On Thu, Aug 07, 2025 at 01:44:35AM +0000, Pasha Tatashin wrote:

> +	/*
> +	 * Most of the space should be taken by preserved folios. So take its
> +	 * size, plus a page for other properties.
> +	 */
> +	fdt = memfd_luo_create_fdt(PAGE_ALIGN(preserved_size) + PAGE_SIZE);
> +	if (!fdt) {
> +		err = -ENOMEM;
> +		goto err_unpin;
> +	}

This doesn't seem to have any versioning scheme, it really should..

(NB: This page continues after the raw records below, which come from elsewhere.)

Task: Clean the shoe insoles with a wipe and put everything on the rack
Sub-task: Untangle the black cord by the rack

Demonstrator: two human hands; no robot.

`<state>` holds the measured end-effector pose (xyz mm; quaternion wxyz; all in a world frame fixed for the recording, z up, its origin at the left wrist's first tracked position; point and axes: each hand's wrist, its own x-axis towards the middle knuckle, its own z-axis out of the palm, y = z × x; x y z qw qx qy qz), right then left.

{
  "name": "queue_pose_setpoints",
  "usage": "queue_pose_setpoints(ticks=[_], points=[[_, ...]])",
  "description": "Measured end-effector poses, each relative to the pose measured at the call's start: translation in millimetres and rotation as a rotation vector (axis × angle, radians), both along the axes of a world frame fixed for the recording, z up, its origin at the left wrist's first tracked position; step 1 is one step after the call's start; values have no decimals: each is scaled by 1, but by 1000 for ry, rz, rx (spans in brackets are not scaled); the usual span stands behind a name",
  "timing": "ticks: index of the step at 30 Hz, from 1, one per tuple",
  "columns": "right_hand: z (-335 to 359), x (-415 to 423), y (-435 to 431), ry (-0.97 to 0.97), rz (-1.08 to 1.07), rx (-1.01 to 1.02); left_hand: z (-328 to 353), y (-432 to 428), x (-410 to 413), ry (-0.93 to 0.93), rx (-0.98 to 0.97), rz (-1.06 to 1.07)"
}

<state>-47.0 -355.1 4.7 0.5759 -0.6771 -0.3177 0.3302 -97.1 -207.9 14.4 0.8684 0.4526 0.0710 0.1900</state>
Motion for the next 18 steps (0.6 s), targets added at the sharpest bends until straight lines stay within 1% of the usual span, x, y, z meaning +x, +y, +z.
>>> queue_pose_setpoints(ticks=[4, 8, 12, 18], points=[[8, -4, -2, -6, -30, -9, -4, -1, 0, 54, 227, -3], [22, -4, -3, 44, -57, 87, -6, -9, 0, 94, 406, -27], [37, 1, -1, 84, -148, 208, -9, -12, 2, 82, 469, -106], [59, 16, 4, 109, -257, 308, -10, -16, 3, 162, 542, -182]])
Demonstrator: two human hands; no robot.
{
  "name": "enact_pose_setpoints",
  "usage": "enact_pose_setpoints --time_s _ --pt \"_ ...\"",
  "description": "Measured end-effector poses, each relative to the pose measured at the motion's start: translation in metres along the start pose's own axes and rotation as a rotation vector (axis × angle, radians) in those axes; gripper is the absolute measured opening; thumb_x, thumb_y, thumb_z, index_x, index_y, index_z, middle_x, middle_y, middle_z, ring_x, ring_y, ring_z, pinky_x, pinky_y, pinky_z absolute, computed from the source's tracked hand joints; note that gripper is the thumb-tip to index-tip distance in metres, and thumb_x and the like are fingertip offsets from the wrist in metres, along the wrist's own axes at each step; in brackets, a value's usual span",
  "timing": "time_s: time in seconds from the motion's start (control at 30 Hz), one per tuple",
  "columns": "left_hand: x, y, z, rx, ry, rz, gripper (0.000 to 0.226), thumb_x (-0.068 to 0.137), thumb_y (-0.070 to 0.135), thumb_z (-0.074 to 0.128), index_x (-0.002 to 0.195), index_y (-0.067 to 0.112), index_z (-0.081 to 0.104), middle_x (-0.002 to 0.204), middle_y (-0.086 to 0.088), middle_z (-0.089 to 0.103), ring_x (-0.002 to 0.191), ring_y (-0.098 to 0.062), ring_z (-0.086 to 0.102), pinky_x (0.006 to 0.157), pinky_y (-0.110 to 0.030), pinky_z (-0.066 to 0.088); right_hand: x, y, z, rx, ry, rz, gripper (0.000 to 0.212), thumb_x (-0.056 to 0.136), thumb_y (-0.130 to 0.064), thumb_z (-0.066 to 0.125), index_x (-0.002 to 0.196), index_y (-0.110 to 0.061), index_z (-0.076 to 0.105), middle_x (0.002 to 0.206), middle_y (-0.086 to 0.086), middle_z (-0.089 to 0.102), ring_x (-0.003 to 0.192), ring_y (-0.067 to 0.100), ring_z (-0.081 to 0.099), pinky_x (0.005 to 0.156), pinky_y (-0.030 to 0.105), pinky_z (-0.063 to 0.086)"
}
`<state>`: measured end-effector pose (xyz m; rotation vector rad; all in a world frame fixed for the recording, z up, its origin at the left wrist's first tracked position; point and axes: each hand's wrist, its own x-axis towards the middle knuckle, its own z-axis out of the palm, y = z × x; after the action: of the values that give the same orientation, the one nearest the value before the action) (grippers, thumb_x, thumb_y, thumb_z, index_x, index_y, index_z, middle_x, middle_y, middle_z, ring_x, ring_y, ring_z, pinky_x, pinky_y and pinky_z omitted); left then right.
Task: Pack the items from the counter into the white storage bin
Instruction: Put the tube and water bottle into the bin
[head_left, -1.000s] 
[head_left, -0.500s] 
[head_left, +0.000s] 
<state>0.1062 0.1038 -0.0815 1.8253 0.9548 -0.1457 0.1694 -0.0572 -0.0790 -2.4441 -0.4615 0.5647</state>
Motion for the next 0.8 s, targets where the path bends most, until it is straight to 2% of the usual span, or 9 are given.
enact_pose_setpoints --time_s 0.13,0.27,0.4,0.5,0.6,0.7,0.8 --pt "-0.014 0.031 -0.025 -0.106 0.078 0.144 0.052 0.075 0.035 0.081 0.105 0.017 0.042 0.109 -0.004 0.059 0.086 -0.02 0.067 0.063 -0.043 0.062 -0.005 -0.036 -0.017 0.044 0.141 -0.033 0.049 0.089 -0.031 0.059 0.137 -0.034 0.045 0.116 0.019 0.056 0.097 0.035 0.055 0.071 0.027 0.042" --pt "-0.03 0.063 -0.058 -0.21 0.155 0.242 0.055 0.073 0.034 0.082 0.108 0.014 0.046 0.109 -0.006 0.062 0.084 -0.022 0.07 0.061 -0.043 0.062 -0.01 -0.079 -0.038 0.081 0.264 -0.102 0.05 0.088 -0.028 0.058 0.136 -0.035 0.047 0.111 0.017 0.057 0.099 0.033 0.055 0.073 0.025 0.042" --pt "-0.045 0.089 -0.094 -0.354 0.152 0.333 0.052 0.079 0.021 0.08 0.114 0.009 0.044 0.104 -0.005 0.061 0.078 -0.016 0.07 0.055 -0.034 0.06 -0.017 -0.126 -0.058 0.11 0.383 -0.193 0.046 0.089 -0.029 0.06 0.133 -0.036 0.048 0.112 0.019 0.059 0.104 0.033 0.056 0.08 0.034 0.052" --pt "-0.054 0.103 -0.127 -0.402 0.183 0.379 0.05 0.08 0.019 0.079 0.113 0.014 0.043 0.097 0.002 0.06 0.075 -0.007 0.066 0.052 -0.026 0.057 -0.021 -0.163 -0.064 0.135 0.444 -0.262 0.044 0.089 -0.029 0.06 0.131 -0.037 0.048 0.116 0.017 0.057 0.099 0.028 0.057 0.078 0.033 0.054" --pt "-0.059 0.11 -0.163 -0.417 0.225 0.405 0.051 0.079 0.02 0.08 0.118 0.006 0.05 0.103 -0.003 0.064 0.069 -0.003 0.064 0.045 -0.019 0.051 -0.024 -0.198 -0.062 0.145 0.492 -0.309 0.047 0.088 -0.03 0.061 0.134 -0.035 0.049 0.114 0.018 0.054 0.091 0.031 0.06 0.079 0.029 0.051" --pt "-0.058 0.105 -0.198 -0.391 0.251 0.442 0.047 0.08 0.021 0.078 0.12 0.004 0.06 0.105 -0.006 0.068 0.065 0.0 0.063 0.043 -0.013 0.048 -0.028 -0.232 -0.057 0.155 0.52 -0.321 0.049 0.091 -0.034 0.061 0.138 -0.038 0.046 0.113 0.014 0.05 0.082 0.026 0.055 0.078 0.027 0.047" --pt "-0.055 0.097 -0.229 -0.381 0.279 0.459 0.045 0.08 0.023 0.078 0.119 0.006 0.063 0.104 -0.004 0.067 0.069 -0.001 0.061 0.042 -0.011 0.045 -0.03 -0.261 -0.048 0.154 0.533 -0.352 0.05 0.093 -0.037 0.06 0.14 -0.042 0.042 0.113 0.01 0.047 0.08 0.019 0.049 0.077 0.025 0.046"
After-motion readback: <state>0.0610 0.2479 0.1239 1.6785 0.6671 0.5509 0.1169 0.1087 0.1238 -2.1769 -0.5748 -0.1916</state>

> +	err = fdt_property_placeholder(fdt, "folios", preserved_size,
> +				       (void **)&preserved_folios);
> +	if (err) {
> +		pr_err("Failed to reserve folios property in FDT: %s\n",
> +		       fdt_strerror(err));
> +		err = -ENOMEM;
> +		goto err_free_fdt;
> +	}

Yuk.

This really wants some luo helper

'luo alloc array'
'luo restore array'
'luo free array'

Which would get a linearized list of pages in the vmap to hold the
array and then allocate some structure to record the page list and
return back the u64 of the phys_addr of the top of the structure to
store in whatever.

Getting fdt to allocate the array inside the fds is just not going to
work for anything of size.

> +	for (; i < nr_pfolios; i++) {
> +		const struct memfd_luo_preserved_folio *pfolio = &pfolios[i];
> +		phys_addr_t phys;
> +		u64 index;
> +		int flags;
> +
> +		if (!pfolio->foliodesc)
> +			continue;
> +
> +		phys = PFN_PHYS(PRESERVED_FOLIO_PFN(pfolio->foliodesc));
> +		folio = kho_restore_folio(phys);
> +		if (!folio) {
> +			pr_err("Unable to restore folio at physical address: %llx\n",
> +			       phys);
> +			goto put_file;
> +		}
> +		index = pfolio->index;
> +		flags = PRESERVED_FOLIO_FLAGS(pfolio->foliodesc);
> +
> +		/* Set up the folio for insertion. */
> +		/*
> +		 * TODO: Should find a way to unify this and
> +		 * shmem_alloc_and_add_folio().
> +		 */
> +		__folio_set_locked(folio);
> +		__folio_set_swapbacked(folio);
> 
> +		ret = mem_cgroup_charge(folio, NULL, mapping_gfp_mask(mapping));
> +		if (ret) {
> +			pr_err("shmem: failed to charge folio index %d: %d\n",
> +			       i, ret);
> +			goto unlock_folio;
> +		}

[..]

> +		folio_add_lru(folio);
> +		folio_unlock(folio);
> +		folio_put(folio);
> +	}

Probably some consolidation will be needed to make this less
duplicated..

But overall I think just using the memfd_luo_preserved_folio as the
serialization is entirely file, I don't think this needs anything more
complicated.

What it does need is an alternative to the FDT with versioning.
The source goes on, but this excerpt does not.